August 8, 2013, By Will Ortega, Lead Teaching Artist and Professional Photographer for the Ennis Beley Photography Project
Two years have passed since the last time the Ennis Beley Photography Project served the children of Newark. The program returned to the Marion P. Thomas Charter School this summer, where I once again had the privilege to lead the group.
This year’s group consisted of 7 girls, Anyae, Brianna, Efe, Gorgina, Lakita, Cho-Dayah and Vicky and two boys, Elijah and Yassir. Of the nine, only one had ever photographed with a film camera. Most only used phones or point and shoot digital cameras and fewer have ever printed out their photos. Yet all distinctly recalled family members with photo albums and each understood the value of the old albums their parents or grandparents possess as family heirlooms but interestingly didn’t understand the value of their own images or the need to make prints.
As one of my first assignments I wanted to address this paradox and allow for these children to value their pictures and to understand the reason images need to be printed and not just remain stored or shared on a computer screen or cell phone. First we introduced everyone to the early history and science of photography, requiring chemicals to create light sensitive materials, painted emulsion and glass negatives. They then photographed one another and from these images created digital negatives (negative images printed on inkjet acetate film from their digital files). Next each participant individually painted watercolor paper with cyanotype emulsion and used their digital negative portrait and exposed them to UV light. The result was a unique portrait made from a combination of an early photography process with digital images. Lastly they were then instructed to sign the image they made and exchange prints with the person that they photographed. All received a photograph of themselves while also keeping one they made. The step by step process helped illustrate how creating a work of art can be a long procedure yet allowed for each person to understand and appreciate the time to create a print. During our reflection period everyone valued each other’s work.
We continued the program with projects that focused on technical aspects of taking pictures, like composition and perspective but also had the group work with photographing details of their surroundings. They were instructed to pay attention to all things, large and small, when creating images, using the camera’s “macro” option while using the donated Manfrotto tripods. They were also asked to photograph landscapes from which we created digital transfers, altering the feeling of the image. Another project required them to find an image of someone they wish they had been able to meet from their immediate family and photograph it. They would use this photograph to layer an image of themself with the relative they wished to meet and write what they would have talked about had they had the opportunity to have a conversation.
The highlight for many was the field trip to Fort Lee, NJ where we visited the Palisades Historic Park. Here the children were able to see a unique view of the George Washington Bridge as well as the natural setting of the Palisade Cliffs and see how this area played an instrumental part during the Revolutionary War. They photographed the bits of nature they came across, including cicada shells and a hawk that observed us from a branch above as we ate lunch outdoors.
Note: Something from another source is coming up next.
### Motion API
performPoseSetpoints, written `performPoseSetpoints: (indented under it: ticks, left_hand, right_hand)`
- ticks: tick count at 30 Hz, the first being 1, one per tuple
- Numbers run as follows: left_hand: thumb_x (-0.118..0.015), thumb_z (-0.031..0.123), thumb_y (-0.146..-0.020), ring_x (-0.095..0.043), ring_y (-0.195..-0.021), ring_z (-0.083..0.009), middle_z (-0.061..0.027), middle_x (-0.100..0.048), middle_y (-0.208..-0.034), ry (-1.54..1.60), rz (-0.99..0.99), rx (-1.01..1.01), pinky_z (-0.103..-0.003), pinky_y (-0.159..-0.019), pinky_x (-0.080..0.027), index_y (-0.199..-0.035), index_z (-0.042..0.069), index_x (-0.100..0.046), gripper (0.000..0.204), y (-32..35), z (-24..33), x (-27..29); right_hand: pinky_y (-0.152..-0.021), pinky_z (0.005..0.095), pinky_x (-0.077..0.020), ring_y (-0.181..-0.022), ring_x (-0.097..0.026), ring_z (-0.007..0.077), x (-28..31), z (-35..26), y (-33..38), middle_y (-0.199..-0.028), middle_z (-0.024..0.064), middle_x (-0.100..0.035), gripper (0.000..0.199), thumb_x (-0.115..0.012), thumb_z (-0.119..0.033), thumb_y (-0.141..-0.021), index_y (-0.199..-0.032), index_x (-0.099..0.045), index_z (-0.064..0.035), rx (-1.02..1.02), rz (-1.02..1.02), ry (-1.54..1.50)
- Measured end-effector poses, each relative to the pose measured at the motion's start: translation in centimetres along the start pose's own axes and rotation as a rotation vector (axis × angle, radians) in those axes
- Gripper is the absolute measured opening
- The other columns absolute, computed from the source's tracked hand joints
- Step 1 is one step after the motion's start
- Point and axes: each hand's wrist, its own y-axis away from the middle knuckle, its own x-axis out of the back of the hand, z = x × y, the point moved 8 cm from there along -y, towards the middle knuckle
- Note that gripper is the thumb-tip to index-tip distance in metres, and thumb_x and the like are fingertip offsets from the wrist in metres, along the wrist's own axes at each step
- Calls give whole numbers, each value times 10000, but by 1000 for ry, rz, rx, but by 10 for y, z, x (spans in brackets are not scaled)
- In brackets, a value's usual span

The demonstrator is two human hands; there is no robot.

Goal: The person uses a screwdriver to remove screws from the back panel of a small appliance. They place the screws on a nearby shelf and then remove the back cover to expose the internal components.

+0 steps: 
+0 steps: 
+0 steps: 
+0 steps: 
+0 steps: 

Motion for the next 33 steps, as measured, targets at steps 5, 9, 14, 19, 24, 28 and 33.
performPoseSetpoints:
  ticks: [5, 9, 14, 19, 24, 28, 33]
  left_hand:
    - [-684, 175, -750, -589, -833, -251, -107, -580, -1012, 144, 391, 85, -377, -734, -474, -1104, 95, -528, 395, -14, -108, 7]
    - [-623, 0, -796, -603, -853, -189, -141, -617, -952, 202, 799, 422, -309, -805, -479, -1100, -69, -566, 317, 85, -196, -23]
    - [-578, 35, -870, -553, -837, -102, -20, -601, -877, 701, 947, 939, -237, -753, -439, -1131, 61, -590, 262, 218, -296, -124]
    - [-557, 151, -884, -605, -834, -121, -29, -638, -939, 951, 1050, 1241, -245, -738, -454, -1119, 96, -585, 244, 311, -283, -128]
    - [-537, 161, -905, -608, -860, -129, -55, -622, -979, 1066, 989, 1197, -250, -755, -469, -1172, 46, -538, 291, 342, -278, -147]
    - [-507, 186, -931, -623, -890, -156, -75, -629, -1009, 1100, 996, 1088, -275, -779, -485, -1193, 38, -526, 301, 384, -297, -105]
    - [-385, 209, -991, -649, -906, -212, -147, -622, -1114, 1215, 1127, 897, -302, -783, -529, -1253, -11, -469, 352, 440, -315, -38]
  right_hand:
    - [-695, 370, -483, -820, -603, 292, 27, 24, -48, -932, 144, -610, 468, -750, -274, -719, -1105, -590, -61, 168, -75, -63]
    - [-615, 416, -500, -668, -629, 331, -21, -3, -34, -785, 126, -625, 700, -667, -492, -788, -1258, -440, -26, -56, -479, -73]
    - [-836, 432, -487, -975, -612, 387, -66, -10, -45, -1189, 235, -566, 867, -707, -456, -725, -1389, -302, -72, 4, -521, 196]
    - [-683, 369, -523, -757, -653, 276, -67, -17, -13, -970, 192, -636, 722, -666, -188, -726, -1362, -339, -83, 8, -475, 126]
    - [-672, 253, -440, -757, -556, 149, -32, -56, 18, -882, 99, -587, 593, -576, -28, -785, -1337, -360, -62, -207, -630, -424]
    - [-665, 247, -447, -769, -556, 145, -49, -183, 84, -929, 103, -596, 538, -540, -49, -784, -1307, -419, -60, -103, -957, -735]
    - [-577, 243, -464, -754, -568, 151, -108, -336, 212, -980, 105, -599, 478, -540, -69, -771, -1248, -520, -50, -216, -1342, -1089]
Some children were more engaged than others throughout this entire experience, but one had a difficult time making a connection with others and couldn’t see the point of the projects. It wasn’t until the second week, when the class was taught to layer images that one student began to play and really understand the power of communication through images. This particular student chose to layer images of a basketball, a football and cheering pom-poms. I asked her about what motivated her to layer these together and she initially shrugged her shoulders. I pressed on ever so slightly, and she revealed how important athletics are to her family and how that made it important to her. Somehow her ability to talk of this personal connection validated her combination of images and allowed for her to let her guard down. She allowed herself to try to understand her classmate’s motivations behind their projects and began to participate in our group discussions.
This program’s best asset is its writing component. In addition to making images, we stressed the significance of being able to talk about what they see in their own work as well as what others see. With poet Eloise Bruce visiting every Tuesday, the children wrote about different topics that related to their images or possible new ideas for future projects. Though writing was initially perceived as something they don’t do in the summer, most warmed up to the idea and were disappointed when Ms. Eloise said her final good-bye. Each student’s portfolio had a great collection of personal images balanced with their writings.
This summer the children had great energy everyday and a willingness to trust me despite our brief encounter together. They allowed for their imaginations to find new ways of perceiving their world and they found strength and pride when sharing their work with their peers and family. On the last day they excitedly shared their completed portfolio with the group. They read their artist statements and poetry and each applauded and gave supportive feedback. Ultimately, each student found a different voice this summer, a voice that can express a personal view through pictures and words, while also finding solace with one another. I couldn’t have been more proud and I was pleased with the results from every project we completed.